While the receivers of successful passes are included in the event data, the intended target of unsuccessful passes is missing. This is a crucial point of information necessary for determining the difficulty of a pass, since otherwise only the surrounding circumstances of the passer could be taken into consideration. Therefore, we need to determine who the intended receiver was, to later extract features for both successful and unsuccessful passes. For that purpose we first use a physics-based approach to estimate the ball trajectory based on the first couple of frames after the pass is played (Sect. 3.1). Second, we compute a movement model, to estimate the area on the pitch, players could potentially reach in the next n frames, based on their movement direction and velocity (Sect. 3.2). Third, by combining both the estimated ball trajectory and the reachable area, we identify the teammate most likely to reach the ball first as the intended recipient of the pass (Sect. 3.3). Furthermore, we discuss (Sect. 3.4) how this can be used to derive physics-based features describing the difficulty of a pass.
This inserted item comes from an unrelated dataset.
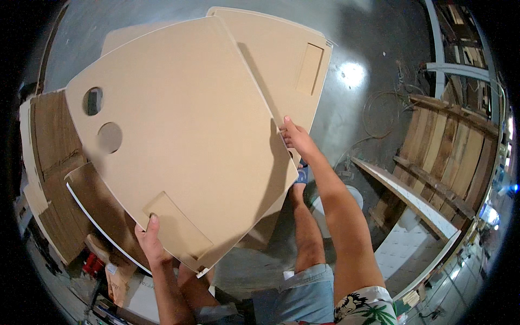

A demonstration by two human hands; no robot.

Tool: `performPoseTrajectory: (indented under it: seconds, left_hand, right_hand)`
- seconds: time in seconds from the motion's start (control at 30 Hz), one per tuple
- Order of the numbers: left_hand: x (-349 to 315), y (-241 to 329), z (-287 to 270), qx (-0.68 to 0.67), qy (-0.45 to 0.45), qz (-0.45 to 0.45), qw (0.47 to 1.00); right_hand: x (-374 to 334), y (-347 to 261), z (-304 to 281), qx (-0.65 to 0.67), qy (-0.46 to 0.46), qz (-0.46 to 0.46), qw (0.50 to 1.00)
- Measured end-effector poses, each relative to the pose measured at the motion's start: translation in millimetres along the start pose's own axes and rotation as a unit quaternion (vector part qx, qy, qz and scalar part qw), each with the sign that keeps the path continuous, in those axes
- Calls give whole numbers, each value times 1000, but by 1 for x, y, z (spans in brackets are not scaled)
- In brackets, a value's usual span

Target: The person picks up and stacks several light-colored wooden boards with cutouts on the floor. They repeatedly lift, align, and place the boards into a pile, occasionally adjusting their position.

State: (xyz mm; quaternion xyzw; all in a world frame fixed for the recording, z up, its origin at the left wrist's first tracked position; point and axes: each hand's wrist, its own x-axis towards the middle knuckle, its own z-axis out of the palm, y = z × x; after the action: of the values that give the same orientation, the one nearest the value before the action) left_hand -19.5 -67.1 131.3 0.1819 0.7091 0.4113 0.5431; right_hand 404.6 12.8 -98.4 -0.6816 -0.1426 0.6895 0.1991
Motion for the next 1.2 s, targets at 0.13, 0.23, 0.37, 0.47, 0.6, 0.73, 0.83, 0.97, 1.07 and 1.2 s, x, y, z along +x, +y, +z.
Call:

3.1 Modelling the ball trajectory

Knowing that a football adheres to physical laws, we can use these laws to determine the path a ball will travel on (until it is touched again) based on its initial direction and velocity. As suggested in Spearman et al. (2017), we use the first 10 frames (equivalent to 0.4 seconds) after a pass was played, to receive a stable estimate of its initial direction (x, y, z) and exit velocity. Therefore, we exclude all passes blocked within the first 0.4 seconds, since we are unable to determine the necessary starting values for them reliably. Using a physical trajectory model, including gravity, air drag and rolling drag (with the simplification that as soon as a ball lands, it is grounded), we can estimate for every following frame, where the ball will be. As presented in Spearman et al. (2017), the trajectory of the ball is consequently modelled as:

$$\begin{aligned} {{\ddot{r}}} = -g {\hat{z}} - \frac{1}{2m} \rho C_D A {\dot{r}}{{{\dot{r}}}} \end{aligned}$$

All physical values are set to the respective standard.Footnote 4 The Bundesliga-ball has a weight of 0.4 kg (m) and a cross-sectional area of 0.038 m\(^2\) Further background information regarding the aerodynamics of balls in football can be found in Asai et al. (2007); Oggiano and Satran (2010).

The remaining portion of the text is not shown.